The vibrant and active Apache Hive community continually adds to an already extensive feature set, which makes exhaustive coverage even more difficult. The following list summarizes some key HiveQL features for you:

  • Security: Apache Hive provides a security subsystem that can be quite helpful in preventing accidental data corruption or compromise among trusted members of workgroups. However, the Hive Language Manual clearly states that the Hive Security subsystem isn’t designed to prevent nefarious users from compromising a Hive system.

    Hive security can be established for individual users, groups, and administrative roles. Hive provides privileges that can be granted or revoked to users, groups, or administrative roles. The Hive 0.10 release improved security in multi-user environments by providing authorization to the metastore, and future Hive releases will provide increasing integration with the Hadoop security framework. Kerberos is emerging as the technology of choice for securing Apache Hadoop.

  • Multi-User Locking: Hive supports multi-user warehouse access when configured with Apache Zookeeper. Without this support, one user may read a table at the same time another user is deleting that table — which is, obviously, unacceptable.

    Multi-user access is enabled via configuration variables in the hive-site.xml file. Once configured, Hive implicitly acquires locks through Zookeeper for certain table operations. Users can also explicitly manage locks in the Hive CLI. Locks and associated configuration properties/variables are described in the Hive Language Manual.

  • Compression: Data compression can not only save space on the HDFS but also improve performance by reducing the overall size of input/output operations. Additionally, compression between the Hadoop mappers and reducers can improve performance, because less data is passed between nodes in the cluster.

    Hive supports intermediate compression between the mappers and reducers as well as table output compression. Hive also understands how to ingest compressed data into the warehouse. Files compressed with Gzip or Bzip2 can be read by Hive’s LOAD DATA command.

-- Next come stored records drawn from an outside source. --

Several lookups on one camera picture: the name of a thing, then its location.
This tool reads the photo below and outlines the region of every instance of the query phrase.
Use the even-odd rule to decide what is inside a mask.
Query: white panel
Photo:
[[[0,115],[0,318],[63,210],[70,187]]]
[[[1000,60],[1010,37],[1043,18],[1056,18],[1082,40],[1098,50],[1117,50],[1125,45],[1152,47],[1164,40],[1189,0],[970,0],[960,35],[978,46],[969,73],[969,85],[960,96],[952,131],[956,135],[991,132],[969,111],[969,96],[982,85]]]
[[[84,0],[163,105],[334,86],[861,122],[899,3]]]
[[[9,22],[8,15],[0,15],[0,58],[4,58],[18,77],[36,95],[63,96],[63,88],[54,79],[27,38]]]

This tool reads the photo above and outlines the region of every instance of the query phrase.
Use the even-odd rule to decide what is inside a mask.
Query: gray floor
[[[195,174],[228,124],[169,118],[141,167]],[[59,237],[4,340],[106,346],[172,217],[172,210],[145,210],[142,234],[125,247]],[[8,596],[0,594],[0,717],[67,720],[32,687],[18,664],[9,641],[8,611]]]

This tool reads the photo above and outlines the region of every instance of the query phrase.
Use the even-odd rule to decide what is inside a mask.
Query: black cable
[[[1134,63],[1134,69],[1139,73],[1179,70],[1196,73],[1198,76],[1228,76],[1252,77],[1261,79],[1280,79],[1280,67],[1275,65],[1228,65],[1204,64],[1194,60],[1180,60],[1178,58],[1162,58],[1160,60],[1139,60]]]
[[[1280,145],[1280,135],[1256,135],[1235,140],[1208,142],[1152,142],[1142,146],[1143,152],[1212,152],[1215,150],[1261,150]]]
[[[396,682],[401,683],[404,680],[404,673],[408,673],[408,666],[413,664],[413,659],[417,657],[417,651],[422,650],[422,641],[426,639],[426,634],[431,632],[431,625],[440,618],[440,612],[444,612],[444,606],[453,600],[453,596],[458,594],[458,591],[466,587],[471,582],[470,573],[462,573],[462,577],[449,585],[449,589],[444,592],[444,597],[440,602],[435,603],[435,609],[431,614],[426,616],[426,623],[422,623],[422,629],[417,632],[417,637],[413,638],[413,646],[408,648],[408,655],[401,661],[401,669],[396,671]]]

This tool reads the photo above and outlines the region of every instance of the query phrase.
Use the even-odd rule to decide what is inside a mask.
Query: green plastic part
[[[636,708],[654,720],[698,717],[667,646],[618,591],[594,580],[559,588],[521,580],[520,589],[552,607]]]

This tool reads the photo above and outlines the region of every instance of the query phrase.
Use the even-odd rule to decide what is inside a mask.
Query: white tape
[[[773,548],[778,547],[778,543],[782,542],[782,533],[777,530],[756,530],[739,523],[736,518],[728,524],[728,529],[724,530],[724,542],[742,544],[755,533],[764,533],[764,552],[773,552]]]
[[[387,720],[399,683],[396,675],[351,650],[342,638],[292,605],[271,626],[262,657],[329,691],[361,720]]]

  • Functions: HiveQL provides a rich set of built-in operators, built-in functions, built-in aggregate functions, and built-in table-generating functions. Several examples in this chapter use built-in operators as well as built-in aggregate functions (AVG, MIN, and COUNT, for example).

    To list all built-in functions for any particular Hive release, use the SHOW FUNCTIONS HiveQL command. You can also retrieve information about a built-in function by using the HiveQL commands DESCRIBE FUNCTION function_name and DESCRIBE FUNCTION EXTENDED function_name.

    Using the EXTENDED keyword sometimes returns usage examples for the specified built-in function. Additionally, Hive allows users to create their own functions, called user-defined functions, or UDFs. Using Hive’s Java-based UDF framework, you can create additional functions, including aggregates and table-generating functions. This feature is one of the reasons that Hive can function as an ETL tool.